The locals do not share the catalogue-perfect picture of Sardinia as a paradise on the island. For them, the day-to-day reality bears the names of military occupation, radioactive nightmare, and toxic contamination.

Piredda does not make the denouncement the front and center of his feature debut, quite the opposite, the state of events is loosely implied relying on the knowledge of domestic circumstances. Anita´s family experiences directly the effects of weapon testing and their disastrous impact on the health of residents. With the accountability of culprits virtually non-existent, the locals have to fend for themselves.

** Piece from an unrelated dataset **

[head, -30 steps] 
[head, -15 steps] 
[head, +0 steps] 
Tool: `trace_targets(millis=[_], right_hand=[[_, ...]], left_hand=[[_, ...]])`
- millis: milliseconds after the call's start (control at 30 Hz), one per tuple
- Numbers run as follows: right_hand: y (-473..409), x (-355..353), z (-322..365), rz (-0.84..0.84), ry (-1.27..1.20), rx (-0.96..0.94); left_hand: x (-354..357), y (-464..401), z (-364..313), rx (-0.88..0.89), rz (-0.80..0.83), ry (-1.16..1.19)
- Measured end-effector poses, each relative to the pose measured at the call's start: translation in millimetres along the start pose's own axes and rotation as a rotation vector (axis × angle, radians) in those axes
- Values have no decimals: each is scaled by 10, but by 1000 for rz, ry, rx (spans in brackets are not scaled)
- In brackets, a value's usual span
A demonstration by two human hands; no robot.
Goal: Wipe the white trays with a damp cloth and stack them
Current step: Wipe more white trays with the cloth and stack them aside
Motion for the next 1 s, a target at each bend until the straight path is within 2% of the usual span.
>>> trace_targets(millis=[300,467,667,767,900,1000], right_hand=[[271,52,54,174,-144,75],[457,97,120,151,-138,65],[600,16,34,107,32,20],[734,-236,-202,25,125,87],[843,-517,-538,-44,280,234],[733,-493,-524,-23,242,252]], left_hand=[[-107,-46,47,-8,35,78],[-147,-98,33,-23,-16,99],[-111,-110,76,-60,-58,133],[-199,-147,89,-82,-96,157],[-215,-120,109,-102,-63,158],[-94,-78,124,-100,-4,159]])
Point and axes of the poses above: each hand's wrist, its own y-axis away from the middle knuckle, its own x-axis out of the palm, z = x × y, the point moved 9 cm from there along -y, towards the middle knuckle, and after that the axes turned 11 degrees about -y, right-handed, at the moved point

The Lamb puts the main focus on Anita´s hijinks and her misfit uncle´s prodigal return back to the family. The coming-of-age plot is superimposed over the socio-political subject that got hardly picked by the mainstream media, Piredda and his co-writing partner Giovanni Galavotti careful to point fingers and organize public tribunals.

They quickstep delicately around the toxic issue remaining highly careful of mentioning "oppressive military presence" and "weapon experiments for the enrichment of the factories of death" which have been the topics of demonstrations of local Sardinians in recent years.

The film eventually turns out to be a celebration of family short of any bathos, schmaltz, self-pity and teary-eyed kitsch. Besides sophisticatedly encoding the condemnation of decades-old controversy with social, health, and environmental consequences, The Lamb charm lies in the film´s elegant freewheeling form.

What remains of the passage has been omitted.